A new read-only property pyafv.FiniteVoronoiSimulator.preferred_areas has been added. It returns the current preferred areas of all cells:
- FiniteVoronoiSimulator.preferred_areas
Preferred areas for all cells (read-only).
- Returns:
A copy of the internal preferred area array.
- Return type:
To modify the preferred areas, the method pyafv.FiniteVoronoiSimulator.update_preferred_areas() is provided:
- FiniteVoronoiSimulator.update_preferred_areas(A0)

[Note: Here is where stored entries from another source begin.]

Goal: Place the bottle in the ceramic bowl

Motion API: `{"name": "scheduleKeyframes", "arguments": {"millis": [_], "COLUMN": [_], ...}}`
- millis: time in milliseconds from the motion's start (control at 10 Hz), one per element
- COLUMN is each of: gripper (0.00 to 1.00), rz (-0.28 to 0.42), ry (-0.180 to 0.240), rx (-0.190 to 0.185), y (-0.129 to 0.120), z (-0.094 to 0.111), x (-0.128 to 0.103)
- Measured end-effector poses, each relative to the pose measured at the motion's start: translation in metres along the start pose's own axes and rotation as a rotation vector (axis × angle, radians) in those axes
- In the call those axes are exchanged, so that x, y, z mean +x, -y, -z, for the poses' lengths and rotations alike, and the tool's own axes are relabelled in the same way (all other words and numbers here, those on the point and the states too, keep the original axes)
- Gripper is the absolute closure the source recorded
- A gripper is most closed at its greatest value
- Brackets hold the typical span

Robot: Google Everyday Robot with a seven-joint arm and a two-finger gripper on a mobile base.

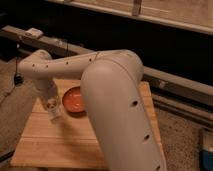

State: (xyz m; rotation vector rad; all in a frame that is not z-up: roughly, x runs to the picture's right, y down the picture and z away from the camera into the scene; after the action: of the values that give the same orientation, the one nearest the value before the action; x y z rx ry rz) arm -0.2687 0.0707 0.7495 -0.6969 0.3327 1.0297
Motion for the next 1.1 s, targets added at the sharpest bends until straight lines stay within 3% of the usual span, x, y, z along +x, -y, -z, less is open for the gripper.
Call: {"name": "scheduleKeyframes", "arguments": {"millis": [300, 800, 1100], "gripper": [1.00, 0.99, 0.71], "rz": [-0.068, -0.191, -0.254], "ry": [0.035, 0.036, 0.022], "rx": [0.000, 0.017, 0.013], "y": [0.036, 0.095, 0.122], "z": [0.015, 0.009, -0.005], "x": [-0.028, -0.055, -0.067]}}
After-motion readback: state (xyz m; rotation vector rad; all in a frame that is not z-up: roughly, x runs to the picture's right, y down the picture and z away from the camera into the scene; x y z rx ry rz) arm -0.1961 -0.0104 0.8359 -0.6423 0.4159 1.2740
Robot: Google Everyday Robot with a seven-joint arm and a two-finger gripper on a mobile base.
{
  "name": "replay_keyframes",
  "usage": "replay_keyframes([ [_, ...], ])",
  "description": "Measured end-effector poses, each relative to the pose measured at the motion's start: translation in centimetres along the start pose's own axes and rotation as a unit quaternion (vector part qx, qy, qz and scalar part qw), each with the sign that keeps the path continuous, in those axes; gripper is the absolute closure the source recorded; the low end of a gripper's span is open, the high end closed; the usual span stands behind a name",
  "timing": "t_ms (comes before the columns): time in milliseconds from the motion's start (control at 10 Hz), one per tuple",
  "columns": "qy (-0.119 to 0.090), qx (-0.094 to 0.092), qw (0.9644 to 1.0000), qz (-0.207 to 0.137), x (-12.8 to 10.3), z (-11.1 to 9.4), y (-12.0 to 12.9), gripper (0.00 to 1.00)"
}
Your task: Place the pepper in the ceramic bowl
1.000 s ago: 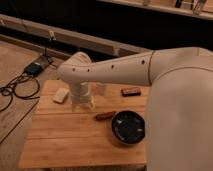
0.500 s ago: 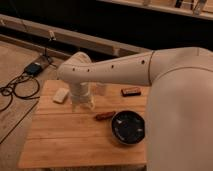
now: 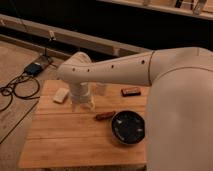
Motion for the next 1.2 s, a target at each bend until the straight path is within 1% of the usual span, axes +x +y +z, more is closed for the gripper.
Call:
replay_keyframes([
  [400, 0.000, 0.000, 1.0000, 0.000, 0.0, 0.0, 0.0, 0.35],
  [500, 0.003, 0.002, 1.0000, -0.005, 0.1, 0.2, -0.1, 0.35],
  [600, 0.006, 0.010, 0.9996, -0.025, 0.1, 0.8, -0.5, 0.35],
  [700, 0.008, 0.021, 0.9984, -0.052, 0.0, 1.6, -1.2, 0.35],
  [800, 0.013, 0.038, 0.9943, -0.099, -0.2, 2.9, -2.1, 0.35],
  [900, 0.016, 0.049, 0.9897, -0.133, -0.5, 3.9, -2.7, 0.35],
  [1000, 0.017, 0.058, 0.9840, -0.168, -1.0, 4.8, -3.0, 0.35],
  [1100, 0.019, 0.066, 0.9763, -0.206, -1.5, 5.9, -3.2, 0.35],
  [1200, 0.024, 0.069, 0.9691, -0.236, -2.0, 7.0, -3.5, 0.35],
])
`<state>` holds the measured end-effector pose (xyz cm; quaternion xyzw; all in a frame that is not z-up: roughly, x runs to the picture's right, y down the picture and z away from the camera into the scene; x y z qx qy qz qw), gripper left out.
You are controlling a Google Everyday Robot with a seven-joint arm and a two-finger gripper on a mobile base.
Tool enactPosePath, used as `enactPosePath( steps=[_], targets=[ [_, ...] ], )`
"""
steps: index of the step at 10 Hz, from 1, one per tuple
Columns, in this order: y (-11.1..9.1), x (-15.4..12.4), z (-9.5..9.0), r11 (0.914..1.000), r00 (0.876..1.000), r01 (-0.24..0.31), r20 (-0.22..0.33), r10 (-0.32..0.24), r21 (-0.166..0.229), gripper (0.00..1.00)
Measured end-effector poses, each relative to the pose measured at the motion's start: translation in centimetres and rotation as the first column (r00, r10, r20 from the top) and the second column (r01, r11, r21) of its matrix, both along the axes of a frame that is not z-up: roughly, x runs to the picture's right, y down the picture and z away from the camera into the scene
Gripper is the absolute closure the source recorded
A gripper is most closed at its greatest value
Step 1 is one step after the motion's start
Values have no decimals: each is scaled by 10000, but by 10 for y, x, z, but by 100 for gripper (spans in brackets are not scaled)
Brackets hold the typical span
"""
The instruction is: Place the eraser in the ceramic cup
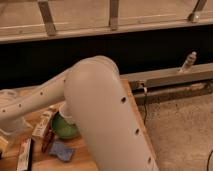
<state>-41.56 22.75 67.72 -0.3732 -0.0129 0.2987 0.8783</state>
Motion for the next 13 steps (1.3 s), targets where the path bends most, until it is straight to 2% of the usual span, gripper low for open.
enactPosePath(
  steps=[2, 4, 6, 7, 9, 11, 13],
  targets=[
    [4, 0, 11, 9995, 9983, -186, -563, 172, -241, 24],
    [15, 7, 19, 9976, 9958, -399, -849, 350, -562, 24],
    [31, 17, 30, 9917, 9930, -737, -997, 632, -1055, 24],
    [38, 19, 34, 9877, 9920, -894, -1000, 768, -1282, 24],
    [51, 19, 39, 9842, 9932, -855, -913, 719, -1548, 24],
    [57, 15, 40, 9808, 9940, -866, -809, 734, -1748, 24],
    [75, 3, 35, 9765, 9962, -758, -567, 656, -2016, 24]
  ],
)
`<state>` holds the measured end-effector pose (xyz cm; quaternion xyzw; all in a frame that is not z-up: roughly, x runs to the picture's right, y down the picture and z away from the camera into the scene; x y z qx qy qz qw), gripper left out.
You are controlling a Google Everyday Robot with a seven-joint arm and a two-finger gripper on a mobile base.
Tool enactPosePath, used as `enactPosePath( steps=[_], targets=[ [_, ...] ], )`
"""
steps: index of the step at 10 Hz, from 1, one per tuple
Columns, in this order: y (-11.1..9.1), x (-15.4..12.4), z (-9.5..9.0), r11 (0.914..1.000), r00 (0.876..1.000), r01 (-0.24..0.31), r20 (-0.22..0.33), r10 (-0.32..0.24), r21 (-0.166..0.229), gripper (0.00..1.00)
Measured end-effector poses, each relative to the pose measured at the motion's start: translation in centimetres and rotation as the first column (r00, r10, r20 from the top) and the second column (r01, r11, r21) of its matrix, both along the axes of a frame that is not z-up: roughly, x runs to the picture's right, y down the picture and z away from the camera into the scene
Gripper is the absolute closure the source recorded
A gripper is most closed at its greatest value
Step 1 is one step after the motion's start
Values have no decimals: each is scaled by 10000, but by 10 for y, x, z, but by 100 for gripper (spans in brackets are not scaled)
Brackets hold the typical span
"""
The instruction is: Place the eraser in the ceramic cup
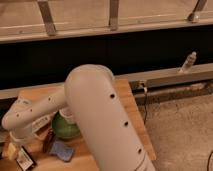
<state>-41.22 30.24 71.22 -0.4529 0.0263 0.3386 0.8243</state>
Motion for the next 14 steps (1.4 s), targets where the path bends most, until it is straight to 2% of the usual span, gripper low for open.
enactPosePath(
  steps=[3, 5, 6, 7, 8, 9, 10, 11, 12, 14],
  targets=[
    [9, -12, -4, 9998, 9995, 199, 235, -197, -62, 24],
    [12, -21, -8, 9986, 9984, 386, 396, -400, 363, 24],
    [13, -26, -8, 9957, 9980, 469, 396, -501, 796, 24],
    [11, -29, -6, 9843, 9977, 652, 58, -670, 1639, 24],
    [10, -32, -5, 9707, 9969, 790, -231, -758, 2269, 24],
    [7, -31, 0, 9512, 9953, 905, -608, -758, 2950, 24],
    [3, -27, 11, 9408, 9938, 963, -833, -730, 3248, 24],
    [0, -24, 21, 9396, 9936, 926, -916, -658, 3294, 24],
    [-2, -21, 34, 9422, 9939, 839, -955, -556, 3243, 24],
    [4, -20, 53, 9557, 9960, 526, -848, -291, 2896, 24]
  ],
)
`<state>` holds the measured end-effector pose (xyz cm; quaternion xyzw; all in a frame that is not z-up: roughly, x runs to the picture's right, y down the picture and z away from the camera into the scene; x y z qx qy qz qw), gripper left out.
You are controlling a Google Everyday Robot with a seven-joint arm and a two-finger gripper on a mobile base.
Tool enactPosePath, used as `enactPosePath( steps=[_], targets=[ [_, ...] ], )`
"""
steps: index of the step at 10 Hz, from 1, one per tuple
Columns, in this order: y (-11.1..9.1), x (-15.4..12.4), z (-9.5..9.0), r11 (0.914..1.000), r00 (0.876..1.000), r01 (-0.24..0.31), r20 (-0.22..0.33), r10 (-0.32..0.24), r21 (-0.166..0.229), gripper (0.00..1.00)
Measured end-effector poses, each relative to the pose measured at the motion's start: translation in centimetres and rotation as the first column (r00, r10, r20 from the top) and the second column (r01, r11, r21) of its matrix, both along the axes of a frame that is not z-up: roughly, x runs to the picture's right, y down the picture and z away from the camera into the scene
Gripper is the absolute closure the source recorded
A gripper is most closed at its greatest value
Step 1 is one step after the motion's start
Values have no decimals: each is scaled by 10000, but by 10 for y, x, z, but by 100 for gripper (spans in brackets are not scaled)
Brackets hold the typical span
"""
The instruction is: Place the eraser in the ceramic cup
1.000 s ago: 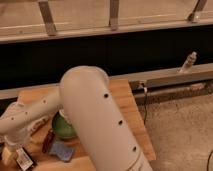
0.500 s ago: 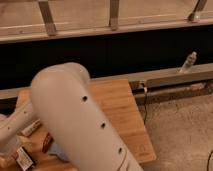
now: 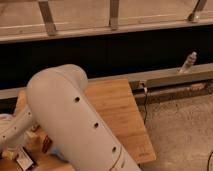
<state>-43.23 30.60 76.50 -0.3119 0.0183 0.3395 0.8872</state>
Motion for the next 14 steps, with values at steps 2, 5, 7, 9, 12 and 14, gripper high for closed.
enactPosePath(
  steps=[2, 5, 7, 9, 12, 14],
  targets=[
    [-1, 4, 8, 9996, 9997, -218, 99, 220, -199, 29],
    [-4, 8, 7, 9996, 9998, -210, -25, 210, -174, 60],
    [-9, 8, 4, 9994, 9996, -293, -19, 293, -175, 80],
    [-11, 11, 1, 9995, 9996, -267, -31, 266, -182, 98],
    [-10, 13, -2, 9996, 9998, -195, -49, 194, -200, 100],
    [-10, 13, -11, 9985, 9985, -456, 273, 464, -293, 100]
  ],
)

Update the preferred areas for all cells.
- Parameters:
- Raises:
ValueError – If A0 does not match cell number.
- Return type:
None
Here is an example usage:
import numpy as np
from pyafv import FiniteVoronoiSimulator, PhysicalParams
# Initialize simulator
N = 100
pts = np.random.rand(N, 2) * 10
phys = PhysicalParams(r=1.0, A0=np.pi)
sim = FiniteVoronoiSimulator(pts, phys)
# Set varying preferred areas per cell
varying_A0 = np.pi + 0.2 * np.random.randn(N)
sim.update_preferred_areas(varying_A0)
# Access via property
print(sim.preferred_areas) # shape: (N,)
# Run simulation...
In addition, the pyafv.FiniteVoronoiSimulator.update_positions() method now accepts an optional second argument to update the preferred areas:
- FiniteVoronoiSimulator.update_positions(pts, A0=None)
Update cell center positions.
Note
If the number of points changes, the preferred areas for all cells are reset to the default value (set when initializing the simulator instance or by
update_params()) unless specified via the A0 argument.- Parameters:
- Raises:
ValueError – If pts does not have shape (N,2).
ValueError – If A0 is an array and does not have shape (N,).
- Return type:
None
And the pyafv.FiniteVoronoiSimulator.update_params() method will also re-initialize the preferred areas for all cells using the supplied value of A0 in phys:
- FiniteVoronoiSimulator.update_params(phys)
Update physical parameters.
- Parameters:
phys (PhysicalParams) – New PhysicalParams object.
- Raises:
TypeError – If phys is not an instance of PhysicalParams.
- Return type:
None
Warning
This also resets all preferred cell areas to the new value of A0.